The Inverted Diagonal cannot fit anywhere in this list because its first square is different from the first row's first square, its second square is different from the second row's second square, its third square is different from the third row's third square, and so on. Each time there is a difference between the Inverted Diagonal and a row it can't be that row, and so by nature of its very construction it cannot be any row. Listing all chords on an infinite keyboard - or equivalently, finding all subsets of natural numbers - cannot be done using ℵ_{0}. This new infinity is 2^{ℵ0}, but weirdly enough it may or may *not* be ℵ_{1} depending who you ask. ℵ_{1} is the infinity right after ℵ_{0} such that there exist no infinite sets between ℵ_{0} and ℵ_{1}. But interestingly, the statement, "there is no set bigger than ℵ_{0} but smaller than ℵ_{1} is a fact *independent* of the standard theory people use to do math, Zermelo-Fraenkel Set Theory with Axiom of Choice (ZFC). This means that it cannot be proven true *or* false *within* that theory, like when a *MythBusters* episode comes to the "Plausible" verdict. Maybe the myth is possible, maybe it isn't. In any case, to deal with this the Hebrew letter *beth* is used, ℶ, to denote cardinal infinities related by this operation of raising the last infinity to the power of two. This is also called "powersetting." ℵ_{0} = ℶ_{0} and in general, ℶ_{k + 1} = 2^{ℶk}.

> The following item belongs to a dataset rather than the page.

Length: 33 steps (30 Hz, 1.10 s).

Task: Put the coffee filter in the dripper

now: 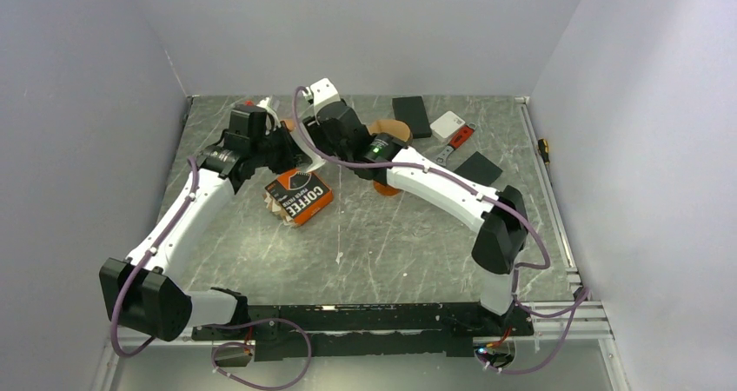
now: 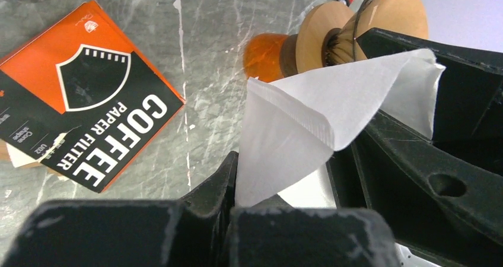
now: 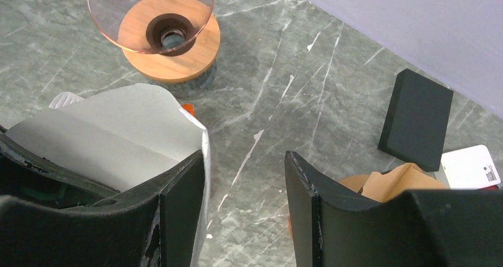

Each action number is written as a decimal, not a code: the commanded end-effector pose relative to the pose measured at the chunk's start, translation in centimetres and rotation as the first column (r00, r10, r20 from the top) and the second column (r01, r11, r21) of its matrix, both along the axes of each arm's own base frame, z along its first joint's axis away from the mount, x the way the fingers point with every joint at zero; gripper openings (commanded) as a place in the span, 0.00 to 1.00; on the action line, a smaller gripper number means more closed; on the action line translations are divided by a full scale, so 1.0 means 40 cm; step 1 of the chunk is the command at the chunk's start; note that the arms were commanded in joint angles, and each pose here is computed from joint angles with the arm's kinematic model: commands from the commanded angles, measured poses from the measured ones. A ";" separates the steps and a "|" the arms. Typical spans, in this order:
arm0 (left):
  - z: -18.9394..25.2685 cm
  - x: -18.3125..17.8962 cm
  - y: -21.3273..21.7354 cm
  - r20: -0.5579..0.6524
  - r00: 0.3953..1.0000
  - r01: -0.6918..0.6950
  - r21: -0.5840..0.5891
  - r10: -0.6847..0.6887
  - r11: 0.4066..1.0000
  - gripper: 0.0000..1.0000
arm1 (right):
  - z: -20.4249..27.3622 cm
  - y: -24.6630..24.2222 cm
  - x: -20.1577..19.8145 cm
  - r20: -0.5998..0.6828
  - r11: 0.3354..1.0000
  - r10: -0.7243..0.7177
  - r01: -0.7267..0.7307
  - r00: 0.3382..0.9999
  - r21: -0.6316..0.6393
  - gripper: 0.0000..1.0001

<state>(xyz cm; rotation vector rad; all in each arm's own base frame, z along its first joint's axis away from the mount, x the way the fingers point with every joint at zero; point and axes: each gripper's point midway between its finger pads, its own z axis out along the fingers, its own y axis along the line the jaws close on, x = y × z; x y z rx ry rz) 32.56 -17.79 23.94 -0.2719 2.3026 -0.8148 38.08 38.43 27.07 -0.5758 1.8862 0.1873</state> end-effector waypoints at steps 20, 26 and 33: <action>0.101 0.114 0.037 0.069 0.996 0.045 0.179 -0.058 0.983 0.00 | 0.279 -0.072 -0.085 -0.004 0.817 0.338 -0.292 0.941 0.498 0.90; 0.097 0.167 0.080 0.013 0.998 0.058 0.123 -0.061 0.991 0.05 | 0.310 -0.149 -0.071 0.012 0.800 0.302 -0.260 0.953 0.541 0.95; 0.105 0.219 0.166 -0.027 1.000 -0.008 0.106 0.011 0.994 0.07 | 0.313 -0.185 -0.062 0.012 0.811 0.275 -0.239 0.961 0.535 0.96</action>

ℶ_{1} is equal to the infinity of the real numbers, which are all just like infinite keyboards where now instead of having the option to either press a key or not to press it, each key is like 10 multiple keys, similar to the *Tonal Plexus* keyboard.^{[2]} This infinity would be 10^{ℵ0}, which is still ℶ_{1}. This is because we can reduce this infinitely-keyed keyboard where each key is 10 notes into another keyboard such that each of these 10 notes corresponds to a normal piano key. It stands to reason this keyboard is the same size as the original since 10*ℶ_{0} is still just ℶ_{0}. The number of chords on *this* keyboard would include the number of chords on the first keyboard as a subset, as we can only pick one note per 10 corresponding to keys on the original keyboard, but can pick any notes we want for this new keyboard. This means 10^{ℶ0} is smaller than or equal to 2^{ℶ0}, and thus it is ℶ_{1}.

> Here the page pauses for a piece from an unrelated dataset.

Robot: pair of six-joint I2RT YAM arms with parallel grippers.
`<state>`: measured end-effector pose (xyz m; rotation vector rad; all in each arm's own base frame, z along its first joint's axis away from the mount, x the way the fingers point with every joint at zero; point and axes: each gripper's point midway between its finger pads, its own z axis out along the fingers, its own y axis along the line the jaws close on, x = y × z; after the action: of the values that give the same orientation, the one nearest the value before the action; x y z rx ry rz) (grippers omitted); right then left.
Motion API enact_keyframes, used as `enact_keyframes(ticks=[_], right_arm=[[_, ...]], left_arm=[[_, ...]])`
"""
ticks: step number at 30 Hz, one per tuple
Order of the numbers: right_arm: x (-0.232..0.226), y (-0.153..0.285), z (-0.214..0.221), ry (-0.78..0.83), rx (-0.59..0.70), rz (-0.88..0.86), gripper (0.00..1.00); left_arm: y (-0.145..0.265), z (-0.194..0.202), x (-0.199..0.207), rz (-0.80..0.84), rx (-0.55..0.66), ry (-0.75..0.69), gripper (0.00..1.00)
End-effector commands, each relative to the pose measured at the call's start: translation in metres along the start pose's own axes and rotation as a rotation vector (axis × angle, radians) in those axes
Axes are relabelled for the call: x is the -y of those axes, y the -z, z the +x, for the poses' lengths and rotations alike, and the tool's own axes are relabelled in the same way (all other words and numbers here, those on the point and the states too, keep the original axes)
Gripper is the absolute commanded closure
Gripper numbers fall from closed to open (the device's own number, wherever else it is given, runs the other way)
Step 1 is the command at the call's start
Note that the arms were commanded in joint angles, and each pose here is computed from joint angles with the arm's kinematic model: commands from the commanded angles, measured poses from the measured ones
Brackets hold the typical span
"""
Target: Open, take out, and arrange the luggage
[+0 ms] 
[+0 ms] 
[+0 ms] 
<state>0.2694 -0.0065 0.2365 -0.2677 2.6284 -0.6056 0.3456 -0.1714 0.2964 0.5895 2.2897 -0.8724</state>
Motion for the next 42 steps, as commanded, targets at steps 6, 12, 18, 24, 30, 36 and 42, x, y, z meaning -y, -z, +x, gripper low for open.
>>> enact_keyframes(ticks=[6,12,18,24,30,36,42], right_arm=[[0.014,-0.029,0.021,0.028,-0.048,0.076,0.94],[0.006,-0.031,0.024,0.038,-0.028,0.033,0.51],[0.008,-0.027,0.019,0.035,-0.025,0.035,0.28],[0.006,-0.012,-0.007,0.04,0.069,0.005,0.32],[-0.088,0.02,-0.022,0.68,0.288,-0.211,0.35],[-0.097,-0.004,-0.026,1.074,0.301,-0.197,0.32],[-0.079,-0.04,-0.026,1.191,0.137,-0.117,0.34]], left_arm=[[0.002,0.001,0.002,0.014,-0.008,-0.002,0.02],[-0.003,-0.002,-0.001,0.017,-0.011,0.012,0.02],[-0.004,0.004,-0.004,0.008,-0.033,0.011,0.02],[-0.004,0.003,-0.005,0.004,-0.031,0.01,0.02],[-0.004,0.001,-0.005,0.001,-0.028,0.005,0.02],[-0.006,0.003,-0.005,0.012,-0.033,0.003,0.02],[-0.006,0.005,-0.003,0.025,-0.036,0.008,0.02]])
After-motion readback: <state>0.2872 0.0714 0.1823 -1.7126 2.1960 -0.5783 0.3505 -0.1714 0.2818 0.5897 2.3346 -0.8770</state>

In general, n^{ℶk} = ℶ_{k + 1} when n > 1 and ℶ_{k}^{n} = ℶ_{k} for n > 0. It is assumed n is finite in both cases.

### Ordinals[]

Imagine you were organizing a bookshelf. There are many ways to organize books, from height to Dewey Decimal System to colorblocking.^{[3]} In each of these cases, you've defined an *ordering*, which is a way of organizing a group of things so that you can line them all up in a row. For any ordering (let's denote it '<' and call the objects by letters) to be a **total** ordering it must have the following properties:

- For any two
*different*objects A and B, either A < B or B > A. They can't be both at the same time, so if the ordering was "parent of" you can't have "A is the parent of B*and*B is the parent of A." If two objects satisfy neither condition then they should be the same object. Otherwise you can't clearly order them. If we ordered complex numbers by saying that for a + bi and c + di, a + bi > c + di if (a + b) > (c + d), then 3 + 4i and 2 + 5i would be equal under this ordering but are clearly not equal complex numbers! - A < B and B < C imply that A < C. For example, if person B is taller than person A and person C is taller than person B, then person C will be taller than person A, not shorter. This prevents circular orderings.
- There is a least element for every subset of the objects being ordered. In the case of the bookshelf there is a first book. For the natural numbers, there is a first number. Every subset of natural numbers begins somewhere in the natural numbers. But the real numbers don't have least elements to certain subsets. Under an ordering of size, {1, 0.1, 0.01, 0.001, 0.0001,. . .} has no least element so the real numbers can't be totally ordered. This becomes relevant for infinite sets of objects.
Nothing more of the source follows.